Brief: Give the count of lines that hold the word "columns" in this listing, with nothing added.

Available data:
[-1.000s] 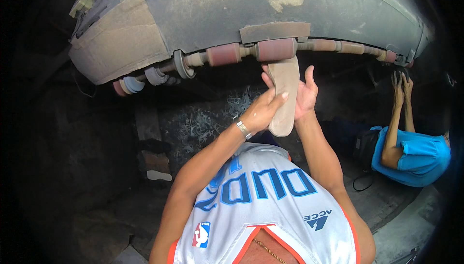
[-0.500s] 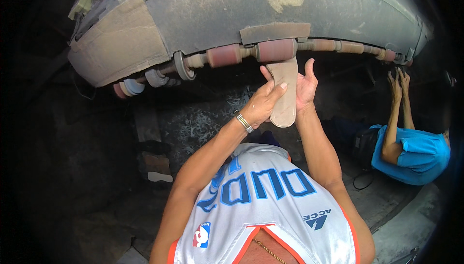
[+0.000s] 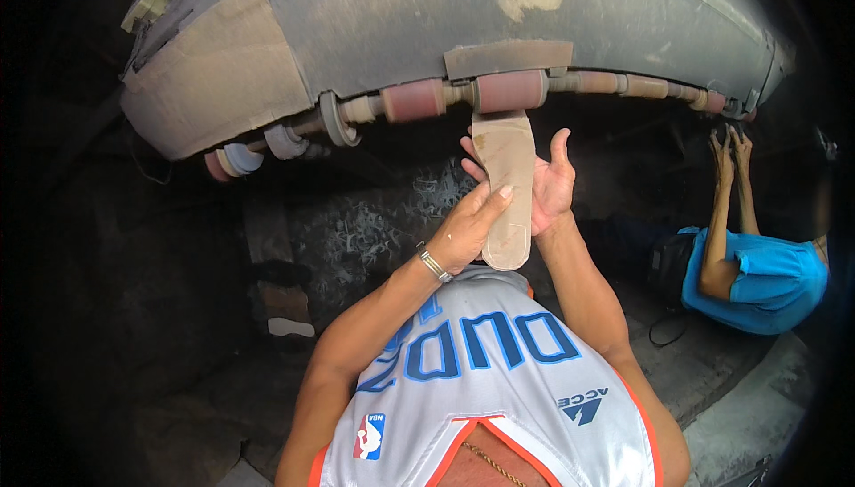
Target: The person repeatedly presses shoe insoles against a rotating sanding drum to smooth their surfaces. They handle several insoles one at a time, turning them over and moving them along the drum, then placing them on the floor.
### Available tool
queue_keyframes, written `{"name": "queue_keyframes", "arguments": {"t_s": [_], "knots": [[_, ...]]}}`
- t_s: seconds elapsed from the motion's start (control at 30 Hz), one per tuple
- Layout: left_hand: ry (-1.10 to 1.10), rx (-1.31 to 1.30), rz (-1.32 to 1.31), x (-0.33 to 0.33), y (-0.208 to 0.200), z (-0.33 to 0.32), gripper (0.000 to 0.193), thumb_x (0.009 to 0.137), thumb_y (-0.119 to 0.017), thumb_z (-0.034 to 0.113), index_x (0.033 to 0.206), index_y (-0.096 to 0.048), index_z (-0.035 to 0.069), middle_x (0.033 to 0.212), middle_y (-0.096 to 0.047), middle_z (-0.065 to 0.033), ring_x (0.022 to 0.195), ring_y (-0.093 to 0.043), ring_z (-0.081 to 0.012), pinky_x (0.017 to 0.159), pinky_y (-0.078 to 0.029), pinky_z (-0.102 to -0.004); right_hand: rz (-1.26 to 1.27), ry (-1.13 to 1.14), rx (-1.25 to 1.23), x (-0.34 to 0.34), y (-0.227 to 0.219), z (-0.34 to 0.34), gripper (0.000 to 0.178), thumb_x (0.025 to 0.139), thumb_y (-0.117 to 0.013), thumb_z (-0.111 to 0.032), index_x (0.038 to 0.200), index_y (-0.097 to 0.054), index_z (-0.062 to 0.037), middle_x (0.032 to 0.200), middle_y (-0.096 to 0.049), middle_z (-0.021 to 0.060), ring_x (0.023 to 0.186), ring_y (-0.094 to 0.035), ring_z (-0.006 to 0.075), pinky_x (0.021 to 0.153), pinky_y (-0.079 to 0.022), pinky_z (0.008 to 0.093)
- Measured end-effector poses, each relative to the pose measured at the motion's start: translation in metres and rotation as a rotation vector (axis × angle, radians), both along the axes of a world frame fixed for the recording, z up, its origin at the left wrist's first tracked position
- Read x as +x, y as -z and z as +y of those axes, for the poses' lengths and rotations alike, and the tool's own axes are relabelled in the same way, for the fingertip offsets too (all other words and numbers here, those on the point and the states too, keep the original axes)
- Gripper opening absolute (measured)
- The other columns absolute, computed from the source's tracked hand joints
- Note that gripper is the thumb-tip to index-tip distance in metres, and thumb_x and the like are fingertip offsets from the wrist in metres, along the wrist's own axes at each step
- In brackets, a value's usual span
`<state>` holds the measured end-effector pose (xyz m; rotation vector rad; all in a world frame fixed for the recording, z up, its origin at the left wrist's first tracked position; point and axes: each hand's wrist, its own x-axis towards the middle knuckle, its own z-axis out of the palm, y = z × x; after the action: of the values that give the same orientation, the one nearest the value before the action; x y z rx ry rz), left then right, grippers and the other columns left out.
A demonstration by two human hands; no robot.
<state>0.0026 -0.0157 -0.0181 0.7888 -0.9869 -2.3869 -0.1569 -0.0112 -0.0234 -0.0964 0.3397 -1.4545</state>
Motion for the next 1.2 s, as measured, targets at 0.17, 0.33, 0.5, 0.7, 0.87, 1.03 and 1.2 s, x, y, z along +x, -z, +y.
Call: {"name": "queue_keyframes", "arguments": {"t_s": [0.17, 0.33, 0.5, 0.7, 0.87, 1.03, 1.2], "knots": [[-0.067, -0.124, -0.005, -0.014, 0.007, -0.024, 0.059, 0.114, -0.053, 0.040, 0.155, -0.045, -0.003, 0.132, -0.066, -0.0122, 0.116, -0.068, -0.0157, 0.097, -0.058, -0.0325, -0.044, 0.019, -0.062, -0.004, 0.002, -0.022, 0.118, 0.096, -0.035, -0.088, 0.165, -0.025, 0.0067, 0.165, -0.035, 0.0343, 0.154, -0.035, 0.0517, 0.127, -0.034, 0.0626], [-0.078, -0.087, -0.006, -0.024, 0.002, -0.041, 0.058, 0.114, -0.053, 0.039, 0.154, -0.046, -0.002, 0.133, -0.065, -0.0136, 0.116, -0.067, -0.0159, 0.097, -0.058, -0.0339, 0.045, 0.022, -0.038, -0.012, 0.005, -0.040, 0.123, 0.093, -0.031, -0.093, 0.165, -0.026, 0.0063, 0.163, -0.036, 0.0375, 0.152, -0.039, 0.0518, 0.124, -0.035, 0.0659], [-0.064, -0.050, 0.023, -0.020, 0.000, -0.038, 0.060, 0.113, -0.056, 0.041, 0.155, -0.044, -0.001, 0.135, -0.064, -0.0115, 0.119, -0.066, -0.0139, 0.094, -0.060, -0.0319, -0.006, -0.046, -0.063, -0.008, 0.004, -0.035, 0.120, 0.094, -0.030, -0.092, 0.167, -0.023, 0.0038, 0.167, -0.031, 0.0361, 0.154, -0.034, 0.0544, 0.126, -0.033, 0.0644], [0.204, 0.014, 0.004, 0.018, -0.001, -0.041, 0.056, 0.112, -0.059, 0.040, 0.149, -0.049, -0.001, 0.121, -0.072, -0.0119, 0.104, -0.075, -0.0175, 0.089, -0.062, -0.0330, 0.130, 0.042, -0.011, -0.008, 0.007, -0.020, 0.105, 0.098, -0.041, -0.083, 0.160, -0.039, 0.0011, 0.154, -0.051, 0.0313, 0.145, -0.050, 0.0450, 0.118, -0.045, 0.0583], [0.586, -0.125, -0.197, 0.059, 0.033, -0.067, 0.039, 0.109, -0.066, 0.037, 0.127, -0.065, 0.003, 0.105, -0.075, -0.0087, 0.092, -0.076, -0.0168, 0.082, -0.062, -0.0315, 0.709, -0.008, 0.279, -0.041, -0.009, 0.013, 0.044, 0.105, -0.070, -0.037, 0.133, -0.066, -0.0027, 0.122, -0.075, 0.0131, 0.112, -0.073, 0.0244, 0.102, -0.057, 0.0452], [0.036, -0.063, -0.193, 0.079, 0.083, -0.106, 0.029, 0.099, -0.080, 0.029, 0.118, -0.068, 0.010, 0.103, -0.071, -0.0010, 0.093, -0.070, -0.0154, 0.080, -0.060, -0.0327, 1.125, -0.052, 0.319, -0.061, -0.042, 0.026, 0.033, 0.101, -0.076, -0.025, 0.126, -0.071, -0.0046, 0.113, -0.078, 0.0087, 0.093, -0.076, 0.0161, 0.078, -0.065, 0.0333], [-0.327, 0.289, 0.199, 0.061, 0.123, -0.112, 0.018, 0.101, -0.074, 0.015, 0.117, -0.068, 0.008, 0.118, -0.072, -0.0069, 0.117, -0.068, -0.0223, 0.106, -0.053, -0.0430, 1.271, 0.091, 0.266, -0.027, -0.039, 0.014, 0.030, 0.106, -0.070, -0.025, 0.126, -0.071, -0.0025, 0.110, -0.077, 0.0081, 0.092, -0.075, 0.0163, 0.074, -0.065, 0.0316]]}}
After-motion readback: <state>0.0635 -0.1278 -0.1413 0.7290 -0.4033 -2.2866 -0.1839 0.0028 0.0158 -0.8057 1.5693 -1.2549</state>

Your solution: 2